Masih terlalu awal bila disebut senja petang, tetapi aku bisa merasakan gemeresik lembut angin sore yang seolah berbisik padaku untuk pergi ke tempat itu. Angin seakan-akan menuntun dan membuka jalanku, menyingkirkan setiap helai dedaunan yang jatuh di musim gugur, hingga akhirnya membawa serta langkahku ke sebuah bangunan megah bergaya Eropa tak jauh dari jalur trem yang dibangun Jepang sekitar tiga tahun lalu, tepatnya pertengahan 1889.

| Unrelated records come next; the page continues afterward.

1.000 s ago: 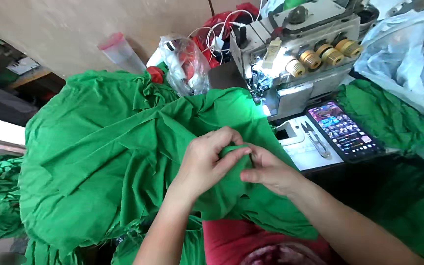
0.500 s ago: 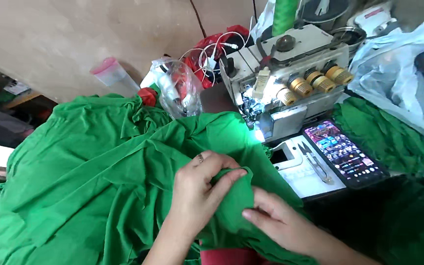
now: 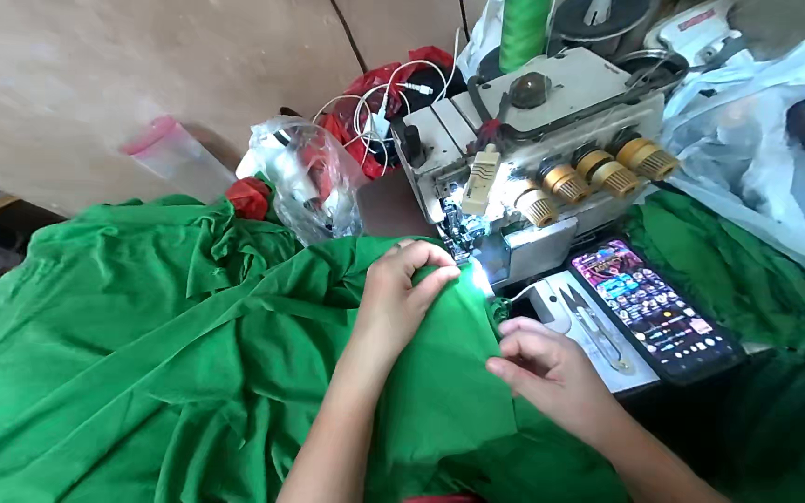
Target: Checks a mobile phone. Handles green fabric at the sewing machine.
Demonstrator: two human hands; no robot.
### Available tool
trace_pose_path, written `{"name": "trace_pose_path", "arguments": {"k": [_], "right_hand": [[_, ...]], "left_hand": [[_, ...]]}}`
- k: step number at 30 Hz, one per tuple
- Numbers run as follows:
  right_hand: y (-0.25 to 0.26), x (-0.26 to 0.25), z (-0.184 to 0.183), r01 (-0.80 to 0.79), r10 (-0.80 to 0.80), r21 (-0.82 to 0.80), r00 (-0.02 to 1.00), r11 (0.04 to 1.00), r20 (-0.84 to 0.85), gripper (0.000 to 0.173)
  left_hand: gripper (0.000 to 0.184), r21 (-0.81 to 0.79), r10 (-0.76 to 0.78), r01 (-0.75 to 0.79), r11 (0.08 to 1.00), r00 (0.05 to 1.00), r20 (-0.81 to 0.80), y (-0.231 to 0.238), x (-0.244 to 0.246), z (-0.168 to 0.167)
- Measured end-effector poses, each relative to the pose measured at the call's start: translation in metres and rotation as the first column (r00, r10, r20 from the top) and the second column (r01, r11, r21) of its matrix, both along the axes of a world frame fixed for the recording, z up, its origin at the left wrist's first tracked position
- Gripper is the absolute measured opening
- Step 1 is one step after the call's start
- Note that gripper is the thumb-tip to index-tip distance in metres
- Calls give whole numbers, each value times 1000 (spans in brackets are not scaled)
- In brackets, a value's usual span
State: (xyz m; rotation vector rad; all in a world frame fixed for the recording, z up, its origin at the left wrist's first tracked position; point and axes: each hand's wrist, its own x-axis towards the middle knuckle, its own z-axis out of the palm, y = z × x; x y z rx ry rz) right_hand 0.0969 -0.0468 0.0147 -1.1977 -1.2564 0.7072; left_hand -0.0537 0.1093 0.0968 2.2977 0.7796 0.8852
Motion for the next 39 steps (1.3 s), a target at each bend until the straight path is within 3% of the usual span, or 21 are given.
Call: {"name": "trace_pose_path", "arguments": {"k": [4,10,13,16,18,21,24,29,32,34,37,39], "right_hand": [[-8,6,-4,-55,55,5,998,998,22,22],[-4,7,-7,-28,28,-30,1000,999,-11,22],[-6,2,-3,1,-9,-135,999,991,-54,14],[-9,1,-5,-8,10,-197,1000,980,10,35],[-10,5,-10,-72,71,-174,997,982,-9,24],[-7,18,3,-285,242,-138,933,949,-265,12],[0,28,20,-341,266,-97,856,935,-444,6],[3,20,23,-304,237,-112,885,946,-401,18],[9,10,24,-292,243,-93,903,952,-354,25],[14,4,30,-248,202,-82,909,965,-364,24],[18,3,27,-234,194,-56,899,971,-393,20],[13,7,23,-254,212,-52,889,966,-405,17]], "left_hand": [[11,-9,-22,22,1000,998,-65,-13,-5,1],[6,130,119,-107,986,989,-86,-17,6,-10],[12,310,117,-78,948,987,-110,-22,5,-14],[22,520,181,-55,853,964,-196,-40,2,-18],[33,588,235,-47,807,940,-248,-53,0,-23],[48,557,248,-49,829,926,-286,-59,1,-29],[46,484,211,-81,871,952,-220,-53,8,-30],[36,394,184,-88,915,960,-211,-39,9,-21],[39,263,88,-10,965,955,-285,-7,2,-11],[40,257,45,30,966,959,-281,8,-4,-8],[29,351,75,-21,936,987,-141,-21,-13,-4],[29,223,75,-80,971,997,31,-66,-19,-12]]}}
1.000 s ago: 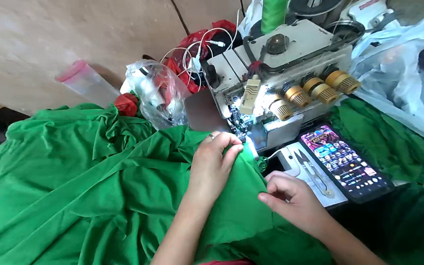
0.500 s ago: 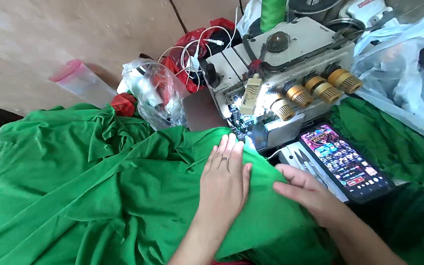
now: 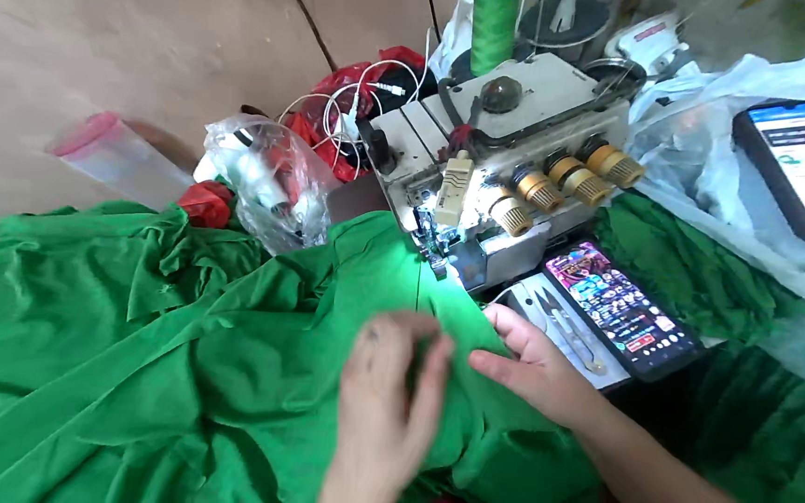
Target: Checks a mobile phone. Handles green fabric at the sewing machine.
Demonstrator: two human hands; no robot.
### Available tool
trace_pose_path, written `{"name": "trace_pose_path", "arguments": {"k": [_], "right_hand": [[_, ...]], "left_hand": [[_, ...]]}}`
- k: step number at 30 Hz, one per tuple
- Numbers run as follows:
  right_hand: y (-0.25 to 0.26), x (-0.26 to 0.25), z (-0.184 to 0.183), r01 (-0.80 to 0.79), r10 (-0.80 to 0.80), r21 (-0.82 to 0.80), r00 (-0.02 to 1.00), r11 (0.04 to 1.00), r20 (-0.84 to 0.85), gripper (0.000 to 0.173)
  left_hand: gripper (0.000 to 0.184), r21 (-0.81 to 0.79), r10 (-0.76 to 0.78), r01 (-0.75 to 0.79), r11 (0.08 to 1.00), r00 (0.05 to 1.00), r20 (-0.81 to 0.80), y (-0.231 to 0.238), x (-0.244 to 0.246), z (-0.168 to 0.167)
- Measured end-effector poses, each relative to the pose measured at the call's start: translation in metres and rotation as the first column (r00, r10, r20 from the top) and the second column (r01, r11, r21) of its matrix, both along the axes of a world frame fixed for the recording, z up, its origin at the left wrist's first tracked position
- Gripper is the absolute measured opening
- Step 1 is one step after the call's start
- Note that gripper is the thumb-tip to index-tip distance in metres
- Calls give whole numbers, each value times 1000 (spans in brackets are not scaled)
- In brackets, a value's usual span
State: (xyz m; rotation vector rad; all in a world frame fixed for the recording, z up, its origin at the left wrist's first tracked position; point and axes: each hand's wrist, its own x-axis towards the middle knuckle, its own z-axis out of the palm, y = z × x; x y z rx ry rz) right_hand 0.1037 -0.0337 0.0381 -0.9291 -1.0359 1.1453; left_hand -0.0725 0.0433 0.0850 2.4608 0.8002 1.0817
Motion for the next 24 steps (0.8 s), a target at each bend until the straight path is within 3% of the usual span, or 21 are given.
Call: {"name": "trace_pose_path", "arguments": {"k": [3,7,9,11,14,16,19,24], "right_hand": [[-10,5,-1,-14,14,-20,1000,1000,-17,13],[-19,9,-2,-54,54,-35,998,998,-21,14],[-22,11,-3,-132,129,-23,988,991,-79,20],[-21,10,-4,-223,222,1,968,975,-118,42],[-18,3,-5,-277,280,39,950,960,-142,66],[-13,-1,-4,-245,249,53,963,968,-99,64],[-6,-6,-1,-146,147,28,987,989,-61,55],[-1,-9,1,-34,35,39,999,999,-22,39]], "left_hand": [[43,-339,26,8,941,995,97,-55,-2,-33],[11,-574,115,58,817,959,261,-72,-12,-73],[14,-637,136,139,758,922,363,-68,-22,-67],[19,-559,82,163,813,918,387,-64,-29,-43],[32,-199,-70,102,975,984,164,-69,-26,11],[34,20,-94,95,995,994,-54,-70,-17,29],[30,198,12,52,979,952,-306,-55,-2,27],[16,282,193,-64,957,868,-458,-30,18,33]]}}
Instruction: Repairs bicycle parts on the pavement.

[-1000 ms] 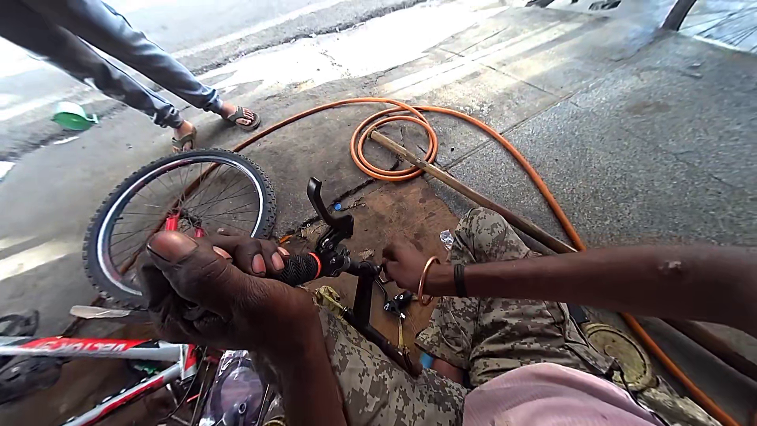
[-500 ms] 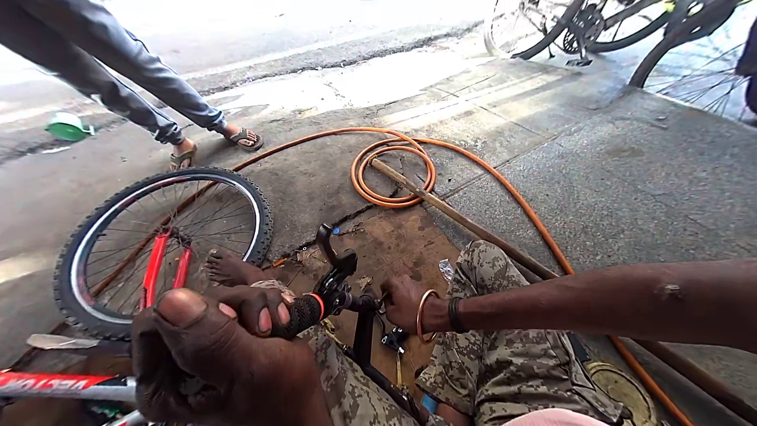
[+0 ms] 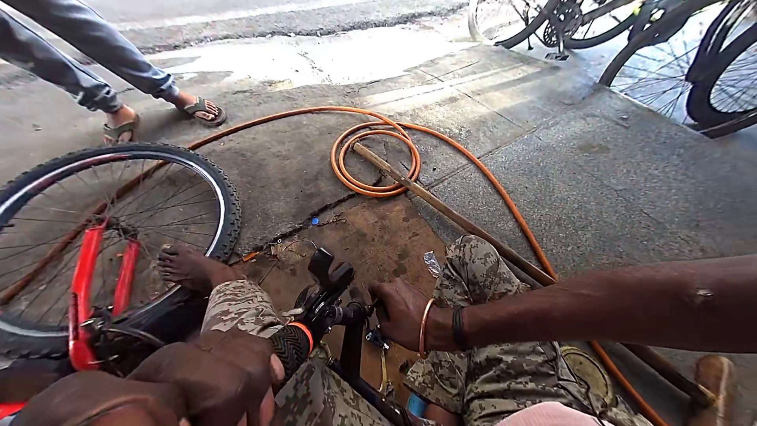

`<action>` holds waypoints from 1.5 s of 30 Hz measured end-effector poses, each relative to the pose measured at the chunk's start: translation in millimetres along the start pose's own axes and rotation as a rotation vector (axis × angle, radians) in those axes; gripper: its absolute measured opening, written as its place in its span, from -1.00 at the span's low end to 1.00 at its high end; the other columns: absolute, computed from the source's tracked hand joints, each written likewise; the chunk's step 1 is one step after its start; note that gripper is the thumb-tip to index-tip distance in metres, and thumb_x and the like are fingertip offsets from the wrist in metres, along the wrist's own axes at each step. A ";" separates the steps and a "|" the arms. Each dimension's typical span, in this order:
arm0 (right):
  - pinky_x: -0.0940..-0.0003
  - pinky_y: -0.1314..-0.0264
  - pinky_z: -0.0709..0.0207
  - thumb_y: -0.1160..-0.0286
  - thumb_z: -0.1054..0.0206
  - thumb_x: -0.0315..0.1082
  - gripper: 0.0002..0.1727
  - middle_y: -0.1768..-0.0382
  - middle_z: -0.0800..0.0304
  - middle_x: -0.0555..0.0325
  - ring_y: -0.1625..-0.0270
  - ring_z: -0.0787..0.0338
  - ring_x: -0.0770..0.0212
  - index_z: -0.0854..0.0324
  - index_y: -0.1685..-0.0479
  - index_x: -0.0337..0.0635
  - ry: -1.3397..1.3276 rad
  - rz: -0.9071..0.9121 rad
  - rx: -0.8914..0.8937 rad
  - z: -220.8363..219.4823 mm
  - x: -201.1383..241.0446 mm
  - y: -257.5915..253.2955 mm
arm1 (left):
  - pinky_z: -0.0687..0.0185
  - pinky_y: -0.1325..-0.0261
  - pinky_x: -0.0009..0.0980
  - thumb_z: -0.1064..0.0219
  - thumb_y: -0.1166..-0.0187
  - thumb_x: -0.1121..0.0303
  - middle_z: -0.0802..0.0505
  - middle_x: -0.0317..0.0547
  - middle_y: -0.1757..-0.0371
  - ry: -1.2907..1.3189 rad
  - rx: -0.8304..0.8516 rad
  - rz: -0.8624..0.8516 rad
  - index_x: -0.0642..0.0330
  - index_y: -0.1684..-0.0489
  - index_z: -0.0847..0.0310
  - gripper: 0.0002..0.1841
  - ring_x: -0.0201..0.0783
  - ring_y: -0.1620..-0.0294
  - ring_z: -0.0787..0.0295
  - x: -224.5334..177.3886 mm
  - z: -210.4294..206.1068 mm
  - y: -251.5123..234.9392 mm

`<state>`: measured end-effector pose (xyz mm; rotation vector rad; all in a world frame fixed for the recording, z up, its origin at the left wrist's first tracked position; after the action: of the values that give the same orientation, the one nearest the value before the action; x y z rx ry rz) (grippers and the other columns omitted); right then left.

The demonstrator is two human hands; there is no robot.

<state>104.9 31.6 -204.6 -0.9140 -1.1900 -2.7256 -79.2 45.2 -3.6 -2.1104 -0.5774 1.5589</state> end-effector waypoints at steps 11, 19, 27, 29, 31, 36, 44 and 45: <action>-0.09 0.32 -0.60 -0.57 -0.17 -0.40 -0.81 0.45 -0.72 -0.04 0.37 -0.79 -0.09 -0.58 -0.03 -0.25 0.121 0.455 -0.239 -6.5 -10.0 -19.7 | -0.58 0.53 -0.59 0.07 -0.88 0.20 -0.47 -0.46 0.75 -0.057 0.030 0.073 -0.03 0.62 -0.40 -0.54 -0.50 0.74 -0.48 6.7 7.7 -8.6; 0.22 0.40 -0.61 -0.35 -0.21 -0.39 -0.60 0.44 -0.75 -0.01 0.52 -0.67 0.19 -0.68 -0.13 -0.40 -0.270 0.904 -0.627 7.1 -25.2 -102.6 | -0.49 0.73 -0.51 -0.22 -0.74 0.17 -0.42 -0.46 0.79 -0.075 -0.114 0.024 -0.11 0.55 -0.37 -0.67 -0.45 0.84 -0.38 10.6 19.7 -11.3; -0.21 0.15 -0.63 -0.68 -0.26 -0.05 -0.58 0.45 -0.75 -0.05 0.26 -0.81 -0.12 -0.71 0.33 -0.24 0.633 0.904 -0.162 43.8 38.0 -129.7 | -0.45 0.74 -0.53 -0.22 -0.74 0.23 -0.36 -0.49 0.79 -0.078 -0.137 -0.032 -0.13 0.42 -0.45 -0.78 -0.47 0.86 -0.30 19.8 -5.3 -35.0; -0.26 -0.01 -0.63 -0.63 -0.36 -0.01 -0.56 0.27 -0.78 -0.13 0.10 -0.81 -0.18 -0.70 0.22 -0.30 0.646 0.773 -0.106 53.4 42.0 -129.7 | -0.47 0.72 -0.50 -0.14 -0.74 0.31 -0.37 -0.49 0.78 -0.112 -0.162 -0.064 -0.12 0.45 -0.42 -0.76 -0.46 0.84 -0.31 23.1 -8.4 -43.4; -0.25 -0.02 -0.65 -0.51 -0.50 -0.23 -0.70 0.17 -0.80 -0.17 0.08 -0.81 -0.19 -0.71 0.06 -0.34 0.586 0.651 -0.019 65.4 44.5 -117.1 | -0.49 0.72 -0.50 -0.06 -0.77 0.39 -0.43 -0.49 0.78 -0.180 -0.197 -0.096 -0.09 0.44 -0.39 -0.74 -0.46 0.84 -0.35 23.6 -11.0 -52.6; 0.18 0.10 -0.73 -0.52 -0.22 -0.66 -0.58 0.14 -0.86 -0.10 0.25 -0.86 0.12 -0.57 -0.38 -0.38 0.237 0.461 0.236 80.9 33.4 -96.8 | -0.38 0.77 -0.49 -0.05 -0.80 0.43 -0.35 -0.45 0.79 -0.264 -0.260 -0.108 -0.04 0.52 -0.31 -0.68 -0.44 0.85 -0.29 26.2 -29.5 -62.1; 0.46 0.48 -0.38 -0.64 -0.19 -0.49 -0.84 0.48 -0.64 0.15 0.57 -0.49 0.40 -0.67 0.07 -0.36 -0.559 0.417 -0.143 88.5 27.0 -118.1 | -0.50 0.75 -0.44 -0.15 -0.76 0.42 -0.45 -0.39 0.75 -0.386 -0.410 -0.131 0.05 0.47 -0.41 -0.73 -0.41 0.82 -0.41 37.7 -25.8 -77.3; 0.51 0.51 -0.34 -0.67 -0.18 -0.48 -0.83 0.53 -0.60 0.20 0.59 -0.46 0.43 -0.67 0.11 -0.36 -0.683 0.503 -0.164 92.7 31.8 -112.2 | -0.52 0.75 -0.44 -0.17 -0.76 0.42 -0.47 -0.39 0.74 -0.406 -0.431 -0.126 0.06 0.47 -0.42 -0.74 -0.42 0.82 -0.43 40.2 -22.0 -81.0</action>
<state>97.1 180.1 -212.4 -1.9499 -0.6328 -2.1717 -52.4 131.7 18.2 -1.9920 -1.2588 1.9356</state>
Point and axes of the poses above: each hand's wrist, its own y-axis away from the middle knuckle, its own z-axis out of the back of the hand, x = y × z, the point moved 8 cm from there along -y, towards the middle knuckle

Aku berani bertaruh, bangunan itu adalah satu-satunya hotel modern di seantero Joseon yang sedang tidak stabil ini. Glory Hotel. Pemiliknya adalah seorang wanita cantik dan kaya berkebangsaan Jepang, meski sejatinya ia berdarah Joseon.
Wanita itu, Kudo Hina, mewarisi kekayaan yang melimpah dari mendiang suami Jepang-nya yang meninggal tak lama setelah mereka menikah. Hina lalu menyewaku dan anak buahku untuk menjaga tempat itu. Aku menganggap hotel itu seperti rumah kedua setelah sasana judo-ku di Jinggogae.